Думается, переиздание книги «Крылатые слова» в годы возрождения гражданской и национальной активности русского народа, во время, когда обюрокрачивание общества «ржавчиной» казенных словесных трюков и вывертов изрядно поразило и подточило чистый исток родного языка, опростило его новомодными словесами иностранного толка, блатным жаргоном, газетной и докладной трескотней, издание это не только полезно, но и весьма своевременно, как своевременно и возвращение к читателю самого писателя-этнографа Сергея Васильевича Максимова, почти забытого нашим «самым лучшим в мире» читателем. Впрочем, чего тут удивляться! Коли читатель наш мало знает или вовсе не знает писателей, которые бы сделали честь любой просвещенной европейской стране: Салтыкова-Щедрина, Лескова, Короленко, Писемского, Андреева, Гаршина, Мамина-Сибиряка, обоих Успенских, Курочкина, Златовратского, Помяловского и многих-многих других.

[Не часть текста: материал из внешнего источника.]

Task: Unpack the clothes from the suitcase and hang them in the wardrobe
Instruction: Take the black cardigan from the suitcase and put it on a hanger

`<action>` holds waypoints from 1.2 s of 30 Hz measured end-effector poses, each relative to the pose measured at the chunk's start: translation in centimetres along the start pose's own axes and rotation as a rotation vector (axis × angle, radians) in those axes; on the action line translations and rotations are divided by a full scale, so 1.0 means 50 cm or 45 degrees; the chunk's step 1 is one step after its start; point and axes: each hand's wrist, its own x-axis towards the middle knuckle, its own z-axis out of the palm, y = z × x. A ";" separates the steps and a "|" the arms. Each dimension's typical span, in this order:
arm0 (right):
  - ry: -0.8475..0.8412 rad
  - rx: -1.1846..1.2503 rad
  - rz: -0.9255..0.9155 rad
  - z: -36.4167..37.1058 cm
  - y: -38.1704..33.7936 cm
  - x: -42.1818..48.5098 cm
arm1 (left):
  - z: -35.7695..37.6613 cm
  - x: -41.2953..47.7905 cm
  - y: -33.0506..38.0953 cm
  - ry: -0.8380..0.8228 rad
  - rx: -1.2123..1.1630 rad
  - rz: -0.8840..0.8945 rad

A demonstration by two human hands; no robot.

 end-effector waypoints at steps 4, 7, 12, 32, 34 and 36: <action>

Перед тем как уйти в мир иной, никогда не заботившийся о своем здоровье и благосостоянии, Сергей Васильевич по настоянию и с помощью друзей, известных писателей и поэтов Григоровича, Плещеева, Потехина, Вейнберга, которые не оставляли его и во дни тяжкой службы в полицейских «Ведомостях», понимая, что не место красит человека, но наоборот, зная о том, что с помощью этого самого «органа» честный и добрый человек Максимов много сделал для попечения больных и бедных, искалеченных на войне и потерявших здоровье на службе людей, отправляется в Крым для лечения горловой чахотки, принимающей угрожающие формы.

Объездивший страну от северного Поморья до Каспийского моря и Тихого океана, неугомонный человек сделал крюк и заехал к своему брату, Василию Васильевичу, хирургу и профессору Варшавского университета.